Results Published 2

Phase 2 Obesity Trial

Phase 2 Obesity Trial of Retatrutide (NCT04881706)

A 48-week, randomized, double-blind, placebo-controlled, dose-ranging Phase 2 trial evaluating retatrutide in adults with obesity or overweight, demonstrating up to 24.2% mean weight loss at the highest dose.

Definition

Phase 2 Obesity Trial — A 48-week, randomized, double-blind, placebo-controlled, dose-ranging Phase 2 trial evaluating retatrutide in adults with obesity or overweight, demonstrating up to 24.2% mean weight loss at the highest dose.

Trial Facts

PropertyValue
Trial NamePhase 2 Obesity Trial
Phase2
Statusresults-published
Enrollment338 participants
NCT IDNCT04881706
Start DateJune 1, 2021
CompletionFebruary 1, 2023
Conditionsobesity, overweight

Study Overview

The Phase 2 obesity trial of retatrutide, registered as NCT04881706 on ClinicalTrials.gov, was a landmark study that produced the most striking weight loss results ever reported for a pharmacological agent in a randomized controlled trial. Published by Jastreboff et al. in the New England Journal of Medicine in June 2023, the trial demonstrated that retatrutide’s triple GIP/GLP-1/glucagon receptor agonism could produce weight reductions approaching those typically associated with bariatric surgery.

Study Design

Design

Randomized, double-blind, placebo-controlled, dose-ranging, parallel-group study.

Duration

48 weeks of treatment, with a primary endpoint assessment at 24 weeks and key secondary endpoint at 48 weeks.

Population

Adults aged 18-75 years with:

  • Obesity (BMI ≥30 kg/m2), or
  • Overweight (BMI ≥27 kg/m2) with at least one weight-related comorbidity (hypertension, dyslipidemia, obstructive sleep apnea, or cardiovascular disease)

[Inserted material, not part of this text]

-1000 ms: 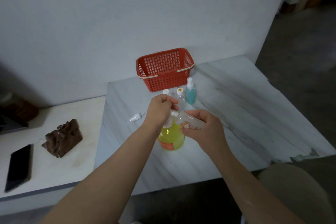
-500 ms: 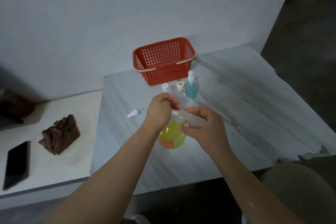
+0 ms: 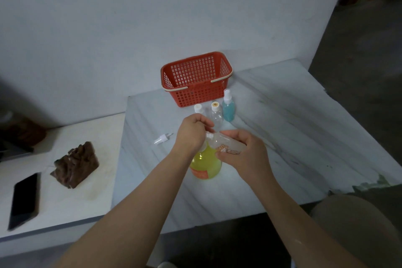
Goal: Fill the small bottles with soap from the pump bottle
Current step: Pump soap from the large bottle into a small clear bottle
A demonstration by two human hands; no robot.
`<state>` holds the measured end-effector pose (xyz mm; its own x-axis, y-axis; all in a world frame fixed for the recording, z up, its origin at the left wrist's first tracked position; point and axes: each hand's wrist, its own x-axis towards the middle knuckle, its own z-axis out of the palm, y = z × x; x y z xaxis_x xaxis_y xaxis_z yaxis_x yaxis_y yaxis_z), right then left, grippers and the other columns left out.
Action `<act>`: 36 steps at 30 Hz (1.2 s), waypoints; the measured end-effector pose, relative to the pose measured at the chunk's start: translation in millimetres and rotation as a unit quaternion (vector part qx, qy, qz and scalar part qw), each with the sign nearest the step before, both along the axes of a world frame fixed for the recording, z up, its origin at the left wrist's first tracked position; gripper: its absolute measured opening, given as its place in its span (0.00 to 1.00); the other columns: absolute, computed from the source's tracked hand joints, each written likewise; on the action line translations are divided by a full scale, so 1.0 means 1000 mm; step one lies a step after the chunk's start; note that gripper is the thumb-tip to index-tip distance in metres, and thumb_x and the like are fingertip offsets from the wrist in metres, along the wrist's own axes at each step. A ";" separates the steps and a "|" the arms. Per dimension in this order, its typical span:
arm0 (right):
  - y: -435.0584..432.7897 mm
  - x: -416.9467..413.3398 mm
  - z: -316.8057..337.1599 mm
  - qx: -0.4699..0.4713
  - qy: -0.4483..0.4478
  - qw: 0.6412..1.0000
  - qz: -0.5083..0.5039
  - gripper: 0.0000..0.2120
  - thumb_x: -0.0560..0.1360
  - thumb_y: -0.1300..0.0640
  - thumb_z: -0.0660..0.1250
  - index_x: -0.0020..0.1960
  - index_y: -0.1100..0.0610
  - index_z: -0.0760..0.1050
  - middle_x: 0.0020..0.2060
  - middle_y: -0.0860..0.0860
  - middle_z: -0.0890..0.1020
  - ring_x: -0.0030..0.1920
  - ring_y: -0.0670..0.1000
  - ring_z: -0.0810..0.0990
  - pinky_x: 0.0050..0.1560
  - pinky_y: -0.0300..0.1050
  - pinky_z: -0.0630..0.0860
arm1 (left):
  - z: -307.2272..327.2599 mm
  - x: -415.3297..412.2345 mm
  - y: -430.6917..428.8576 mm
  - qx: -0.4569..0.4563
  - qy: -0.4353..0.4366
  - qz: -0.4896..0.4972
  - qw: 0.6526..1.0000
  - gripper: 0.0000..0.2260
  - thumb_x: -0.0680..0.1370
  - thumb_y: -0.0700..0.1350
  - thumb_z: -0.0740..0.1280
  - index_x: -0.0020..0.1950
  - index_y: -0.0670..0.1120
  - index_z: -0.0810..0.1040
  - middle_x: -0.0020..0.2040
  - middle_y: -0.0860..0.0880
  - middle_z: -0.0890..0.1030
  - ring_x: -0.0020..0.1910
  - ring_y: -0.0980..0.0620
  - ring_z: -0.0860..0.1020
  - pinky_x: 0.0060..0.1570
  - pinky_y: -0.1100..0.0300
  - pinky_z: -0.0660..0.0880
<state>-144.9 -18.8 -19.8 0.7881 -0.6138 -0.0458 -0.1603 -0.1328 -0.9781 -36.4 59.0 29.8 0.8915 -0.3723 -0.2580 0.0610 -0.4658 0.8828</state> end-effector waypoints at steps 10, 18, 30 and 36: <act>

Exclusion criteria included type 1 or type 2 diabetes, recent weight change (>5 kg in 3 months), prior bariatric surgery, and significant renal or hepatic impairment.

Treatment Arms

Participants were randomized to one of six arms:

  1. Placebo (matched subcutaneous injection)
  2. Retatrutide 1 mg (fixed dose)
  3. Retatrutide 4 mg (escalating: 2 mg x4 weeks, then 4 mg)
  4. Retatrutide 4 mg (fixed: 4 mg from start)
  5. Retatrutide 8 mg (escalating: 2 mg x4 weeks, 4 mg x4 weeks, then 8 mg)
  6. Retatrutide 12 mg (escalating: 2 mg x4 weeks, 4 mg x4 weeks, 8 mg x4 weeks, then 12 mg)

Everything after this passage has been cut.